People had concerns when El Salvador decided to make Bitcoin legal tender. Those concerns were exacerbated when the government announced it would buy Bitcoin regularly. In the end, the country proved all the naysayers- including the WEF and IMF – wrong by not defaulting on its debt and without selling BTC.
El Salvador Has Done It
It isn’t hard to find articles claiming how El Salvador was set to default on its debt in January 2023. Things had looked bleak for the country for several years. As such, pessimism was more than warranted. Moreover, the “controversial” decision to make Bitcoin legal tender and add it to the government’s financial reserves got a lukewarm reception. Crypto enthusiasts rejoiced, President Bukele was optimistic, yet virtually everyone else expected disaster to strike.
Things looked pretty bleak throughout 2022 as the Bitcoin price plummeted below $20,000. This is a stark contrast to its 2021 all-time high of $69,000, a value that may not be reached for a while. Even so, the government of El Salvador refused to strike a deal with the IMF for relief. President Bukele remained confident the country would pay its $800 million bond by January 2023 despite BTC’s hardship.

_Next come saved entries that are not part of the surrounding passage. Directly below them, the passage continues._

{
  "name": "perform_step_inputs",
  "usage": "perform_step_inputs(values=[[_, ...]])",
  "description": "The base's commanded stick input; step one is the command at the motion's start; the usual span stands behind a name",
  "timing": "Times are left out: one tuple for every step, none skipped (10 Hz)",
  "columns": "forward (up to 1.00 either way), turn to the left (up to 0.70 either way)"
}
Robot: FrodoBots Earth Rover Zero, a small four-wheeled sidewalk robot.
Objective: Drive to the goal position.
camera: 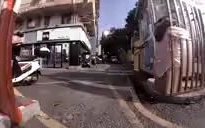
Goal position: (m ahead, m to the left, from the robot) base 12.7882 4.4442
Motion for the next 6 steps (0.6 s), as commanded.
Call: perform_step_inputs(values=[[0.45, 0.0], [0.45, 0.0], [0.45, 0.0], [0.45, 0.0], [0.45, 0.0], [0.45, 0.0]])
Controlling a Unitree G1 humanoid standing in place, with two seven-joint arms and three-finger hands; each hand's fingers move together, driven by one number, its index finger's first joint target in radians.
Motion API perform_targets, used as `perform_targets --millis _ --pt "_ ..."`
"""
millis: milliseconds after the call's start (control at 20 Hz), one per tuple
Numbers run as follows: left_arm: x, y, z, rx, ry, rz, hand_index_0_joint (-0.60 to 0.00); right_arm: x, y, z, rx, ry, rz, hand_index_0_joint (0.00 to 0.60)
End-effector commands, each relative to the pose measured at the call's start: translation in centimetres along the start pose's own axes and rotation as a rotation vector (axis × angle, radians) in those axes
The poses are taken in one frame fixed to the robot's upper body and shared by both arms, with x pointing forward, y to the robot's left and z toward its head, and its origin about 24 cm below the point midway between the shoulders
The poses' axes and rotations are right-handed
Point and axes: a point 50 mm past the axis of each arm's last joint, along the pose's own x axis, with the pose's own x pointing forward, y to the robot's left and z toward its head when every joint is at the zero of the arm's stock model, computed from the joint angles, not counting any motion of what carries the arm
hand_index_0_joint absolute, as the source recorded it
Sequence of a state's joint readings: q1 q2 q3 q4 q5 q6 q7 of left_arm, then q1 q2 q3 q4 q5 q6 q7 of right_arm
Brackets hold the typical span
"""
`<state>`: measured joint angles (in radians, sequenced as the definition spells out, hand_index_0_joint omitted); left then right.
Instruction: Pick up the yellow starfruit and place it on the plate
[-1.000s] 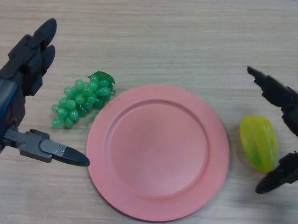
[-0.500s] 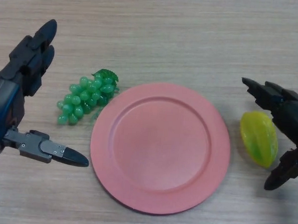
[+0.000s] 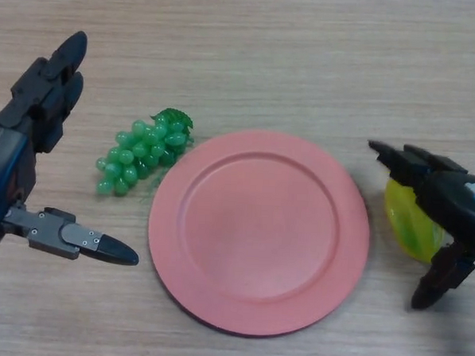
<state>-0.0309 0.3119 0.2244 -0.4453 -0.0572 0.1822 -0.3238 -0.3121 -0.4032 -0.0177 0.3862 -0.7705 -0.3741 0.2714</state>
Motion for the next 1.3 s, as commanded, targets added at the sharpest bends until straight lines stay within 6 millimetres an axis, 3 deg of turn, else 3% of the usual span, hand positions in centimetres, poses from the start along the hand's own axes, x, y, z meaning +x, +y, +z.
perform_targets --millis 50,100,150,200,250,300,400,800,1100,1200,1300 --pt "-0.5 2.1 3.0 0.124 -0.192 0.061 0.0 -0.3 -4.2 0.6 -0.047 -0.101 -0.192 0.05" --pt "-0.5 2.1 3.0 0.124 -0.192 0.061 0.0 -0.3 -4.2 0.6 -0.049 -0.101 -0.191 0.151" --pt "-0.5 2.1 3.0 0.126 -0.191 0.062 0.0 -0.3 -4.3 0.4 -0.107 -0.106 -0.195 0.3" --pt "-0.4 2.1 3.0 0.127 -0.19 0.062 0.0 -0.3 -4.3 0.2 -0.174 -0.113 -0.201 0.4" --pt "-0.5 2.1 2.9 0.126 -0.187 0.061 0.0 -0.5 -4.5 -0.4 -0.311 -0.102 -0.213 0.542" --pt "-0.5 2.1 2.9 0.124 -0.184 0.06 0.0 -0.7 -4.6 -0.8 -0.357 -0.09 -0.218 0.6" --pt "-0.5 2.1 3.0 0.129 -0.184 0.063 0.0 -1.0 -4.9 -0.3 -0.279 -0.08 -0.238 0.6" --pt "-0.6 2.1 3.2 0.098 -0.189 0.065 0.0 -1.7 -6.7 1.0 -0.326 -0.093 -0.353 0.6" --pt "-0.7 2.0 3.4 0.095 -0.205 0.072 0.0 -1.7 -7.9 4.8 -0.189 -0.22 -0.405 0.6" --pt "-0.8 1.9 3.3 0.09 -0.208 0.074 0.0 -1.4 -8.1 6.1 -0.259 -0.27 -0.441 0.6" --pt "-0.8 2.0 3.4 0.095 -0.212 0.079 0.0 -1.1 -7.6 8.0 -0.142 -0.344 -0.432 0.6"
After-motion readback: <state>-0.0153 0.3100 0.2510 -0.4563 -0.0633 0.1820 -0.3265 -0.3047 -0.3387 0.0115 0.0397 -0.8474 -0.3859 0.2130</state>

The media had a field day discrediting El Salvador’s rating and pro-Bitcoin stance. That was to be expected, as it remained a dicey decision, although one that could work out well with the right approach. Even the New York Times claimed El Salvador’s “big bet on Bitcoin isn’t paying off” in July 2022. A remarkable headline, as the paper doesn’t care much for El Salvador or its economic situation. That is, unless it can be leveraged to discredit Bitcoin and cryptocurrencies further.
Since when the @nytimes has devoted so much time and space to El Salvador’s economic initiatives?
It’s clear they’re afraid, #Bitcoin is inevitable.
By the way, they say we’re heading to default. Will they publish an apology once we pay everything on time? 😉 pic.twitter.com/XBNsUScRLW
— Nayib Bukele (@nayibbukele) July 8, 2022
Earlier this week, El Salvador did what many people considered impossible. The country successfully repaid its $800 million bond, plus interest, without a late payment, delay, or financial aid. Nor did the country sell its Bitcoin reserves, as it did not need it.
Well, we just paid in full, 800 million dollars plus interest.
But of course, almost nobody is covering the story.
I just found one, yes ONE, in spanish, from Colombia https://t.co/PcRES3poE1
They lie and lie and lie, and when their lies are exposed, they go on silence mode.
— Nayib Bukele (@nayibbukele) January 24, 2023
While it is tricky to state Bitcoin has given the country a financial boost, their pro-BTC stance hasn’t diminished El Salvador’s ability to uphold financial commitments. That is a major victory and creates an exciting precedent for other countries.
What Comes Next For The Country?
Following the bond repayment, one has to look at El Salvador’s future plans. It is plausible to assume the government will continue to add more BTC to its balance sheet. That is despite losing roughly 65% of those holdings’ value throughout 2022. Interestingly, none of the mainstream media – who happily discredited the country in the past – want to openly discuss the government’s approach works (so far). Adding more BTC to the balance sheet is a powerful move, although not a guarantee for future success.
However, the country has another big bond payment in January 2025. That payment is a $367 million one, not accounting for interest payments. In positive news, the country secured a $350 million loan through the Central American Bank for Economic Integration. It is unclear if the loan will be used for future bond payments or perhaps to buy more BTC.